Alternatively, the present method enables retrieval based on indexing an
audio stream of a recording according to the speaker. In particular, an
audio stream may be segmented into speaker events, and each segment
labeled with the type of event, or speaker identity. When speech from
individuals is intermixed, for example in conversational situations, the
audio stream may be segregated into events according to speaker
difference, with segments created by the same speaker identified or
marked.
Speaker change markers showing different speakers in the audio stream may
allow random access to otherwise sequential data. In a real-time setting,
such audio segmenting may aid in creating a usable index into a recording
as it is being made. Each segment represents an utterance by a single
individual. Utterances by the same speaker are combined and similarly
referenced to form an index. Identification of pauses, or silence
intervals, in conversational speech is also important in audio indexing.
Creating an index into an audio stream, either in real time or in
postprocessing, may enable a user to locate particular segments of the
audio data. For example, this may enable a user to browse a recording to
select audio segments corresponding to a specific speaker, or
"fast-forward" through a recording to the next speaker. In addition,
knowing the ordering of speakers can also provide content clues about the
conversation, or about the context of the conversation.
Gish et al., "Segregation of Speakers for Speech Recognition and Speaker
Identification," Proc. Int. Conf. Acoustics, Speech and Signal Processing,
May 1991, vol. 2 pp. 873-876 describe a method for segmenting speech using
hierarchical clustering. A dendrogram is constructed based on iteratively
merging the pair of segments with smallest distance. The distance between
segments is based on the likelihood ratio of two segments being from the
same speaker vs. the two segments being from different speakers. The
application described involves separating speech from an air traffic
controller and various pilots, by identifying the largest cluster in the
dendrogram with the controller, and all others with the pilots. They do
not discuss methods for separating the pilots, although cuts through the
dendrogram might be used.
While this technique could be used for non-real-time speaker segmentation,
the present method offers several improvements. First, the likelihood
ratio used by Gish et al. is based on a single Gaussian, while the present
method uses tied Gaussian mixtures, which we have shown improves
performance. Second, the hierarchical clustering algorithm of the present
method recomputes pairwise distances, thus providing effectively longer
segments for the distance measure, which is known to improve accuracy.
Third, hidden Markov modeling is applied in the present method so that the
time resolution of the segmentation is on the order of 20 ms rather than
on the several second segments used in the hierarchical clustering.
Finally, the present method proposes a resegmentation algorithm which
iteratively improves the Hidden Markov Model (HMM)-based segmentation.
Siu et al., "An Unsupervised Sequential Learning Algorithm for the
Segmentation of Speech Waveforms with Multiple Speakers," Proc.

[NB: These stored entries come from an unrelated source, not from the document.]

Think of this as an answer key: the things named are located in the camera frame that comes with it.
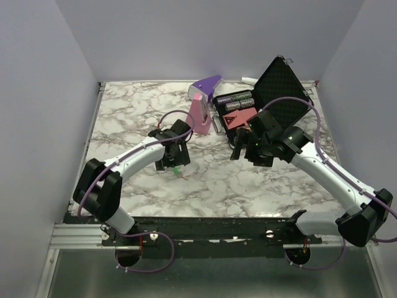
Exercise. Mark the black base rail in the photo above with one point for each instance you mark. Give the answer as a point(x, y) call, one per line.
point(169, 238)

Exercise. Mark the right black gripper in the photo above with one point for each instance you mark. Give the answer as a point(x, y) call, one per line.
point(245, 136)

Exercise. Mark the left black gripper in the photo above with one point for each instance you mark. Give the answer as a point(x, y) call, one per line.
point(182, 159)

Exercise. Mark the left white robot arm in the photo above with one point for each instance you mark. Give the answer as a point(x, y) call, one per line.
point(99, 187)

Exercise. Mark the pink and purple device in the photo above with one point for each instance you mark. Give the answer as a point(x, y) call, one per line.
point(201, 93)

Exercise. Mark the black poker chip case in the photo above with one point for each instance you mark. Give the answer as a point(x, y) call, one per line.
point(278, 80)

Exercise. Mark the white tube behind case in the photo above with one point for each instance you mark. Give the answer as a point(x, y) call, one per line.
point(248, 80)

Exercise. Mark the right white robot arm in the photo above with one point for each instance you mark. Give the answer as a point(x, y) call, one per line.
point(364, 209)

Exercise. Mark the green key tag with keyring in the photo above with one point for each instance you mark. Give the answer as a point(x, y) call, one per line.
point(179, 173)

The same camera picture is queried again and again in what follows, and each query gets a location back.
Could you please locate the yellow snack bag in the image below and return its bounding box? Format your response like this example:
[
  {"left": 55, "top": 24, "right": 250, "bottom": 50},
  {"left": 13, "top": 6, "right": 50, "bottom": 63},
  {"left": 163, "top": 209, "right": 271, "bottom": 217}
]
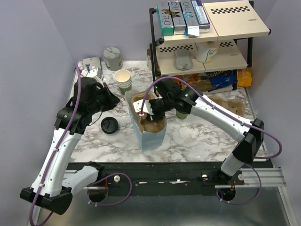
[{"left": 237, "top": 68, "right": 252, "bottom": 88}]

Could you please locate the blue white paper bag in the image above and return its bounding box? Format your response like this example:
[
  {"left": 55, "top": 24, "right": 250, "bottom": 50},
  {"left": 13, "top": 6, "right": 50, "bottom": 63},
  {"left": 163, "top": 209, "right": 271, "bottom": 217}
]
[{"left": 125, "top": 90, "right": 167, "bottom": 151}]

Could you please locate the grey marbled canister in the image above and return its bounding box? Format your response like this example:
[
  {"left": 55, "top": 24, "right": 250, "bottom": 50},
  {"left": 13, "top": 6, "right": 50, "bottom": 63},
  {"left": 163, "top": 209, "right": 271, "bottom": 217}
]
[{"left": 103, "top": 47, "right": 123, "bottom": 71}]

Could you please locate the blue razor in package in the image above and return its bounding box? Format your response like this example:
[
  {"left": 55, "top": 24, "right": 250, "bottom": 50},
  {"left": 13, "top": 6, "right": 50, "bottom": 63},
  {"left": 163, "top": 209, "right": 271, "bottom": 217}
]
[{"left": 83, "top": 56, "right": 102, "bottom": 73}]

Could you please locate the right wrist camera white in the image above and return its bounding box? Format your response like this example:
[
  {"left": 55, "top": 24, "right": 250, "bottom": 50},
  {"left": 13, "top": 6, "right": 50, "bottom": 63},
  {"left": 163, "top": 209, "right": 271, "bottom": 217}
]
[{"left": 133, "top": 99, "right": 153, "bottom": 117}]

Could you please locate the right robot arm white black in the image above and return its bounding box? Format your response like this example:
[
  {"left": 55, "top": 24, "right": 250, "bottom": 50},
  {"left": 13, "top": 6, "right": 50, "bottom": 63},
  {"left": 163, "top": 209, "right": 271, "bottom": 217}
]
[{"left": 144, "top": 76, "right": 264, "bottom": 185}]

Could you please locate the blue doritos bag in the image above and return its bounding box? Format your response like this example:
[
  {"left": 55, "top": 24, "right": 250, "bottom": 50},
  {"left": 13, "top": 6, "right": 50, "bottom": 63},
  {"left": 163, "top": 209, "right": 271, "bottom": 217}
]
[{"left": 206, "top": 70, "right": 237, "bottom": 90}]

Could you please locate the black and cream shelf rack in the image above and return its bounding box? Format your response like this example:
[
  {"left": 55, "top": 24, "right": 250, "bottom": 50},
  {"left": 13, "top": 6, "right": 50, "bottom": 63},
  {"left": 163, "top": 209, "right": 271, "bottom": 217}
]
[{"left": 150, "top": 0, "right": 271, "bottom": 78}]

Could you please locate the brown pulp cup carrier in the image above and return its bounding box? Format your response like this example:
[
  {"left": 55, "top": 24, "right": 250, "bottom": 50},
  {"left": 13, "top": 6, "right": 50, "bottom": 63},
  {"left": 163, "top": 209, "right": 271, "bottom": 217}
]
[{"left": 131, "top": 92, "right": 166, "bottom": 133}]

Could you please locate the teal toothpaste box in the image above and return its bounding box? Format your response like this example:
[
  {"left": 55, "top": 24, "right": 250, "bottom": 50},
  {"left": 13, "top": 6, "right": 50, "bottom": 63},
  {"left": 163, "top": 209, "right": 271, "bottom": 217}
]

Int. Conf.
Acoustics, Speech and Signal Processing, March 1992, vol. 2 pp. 189-192,
describe a method for separating several air traffic controllers from
pilots. Silence segments are identified first, and initial speech segments
are identified as those regions between silence. These segments are
grouped into regions containing 50 speech segments, and the assumption is
made that in these regions there is a single air traffic controller.
Hierarchical clustering is then performed as in Gish et. al., resulting in
a cluster for the controller and a cluster for all the pilots. This data
is used to initialize a Gaussian mixture model for the controller and the
pilots. An Expectation-Maximization (EM) algorithm is then used to
iteratively classify the segments as controller or pilot, and re-estimate
the mixture models. After convergence, a dynamic programming algorithm is
used to improve classification by taking into account speaker duration.
The present method offers several improvements over Siu et al. As noted
above, hierarchical clustering using tied Gaussian mixtures gives better
results, as does recomputing the distances. Second, the present use of
Markov duration modeling allows the durational constraints to be accounted
for during classification, as opposed to using dynamic programming as a
post-processor. Third, the present technique of using tied silence models
allows silences to be determined during classification stage, rather than
as a pre-processor.
Sugiyama et al., "Speech Segmentation and Clustering Based on Speaker
Features," Proc. Int. Conf. Acoustics, Speech and Signal Processing, April
1993, vol. 2, pp. 395-398, discuss a method for segmenting speech when the
speakers are unknown, but the number of speakers is known. Their speaker
models consist of a single state HMM. Iterative resegmentation is
performed, where the speaker models are retrained and the segmentation
re-estimated. However, their method has several drawbacks. First, their
speaker models are initialized randomly, a technique which is known to
produce variable results. Our method describes robust initialization of
speaker models. Second, silence is not estimated. And third, the single
state speaker HMMs are not as robust as multistate HMMs.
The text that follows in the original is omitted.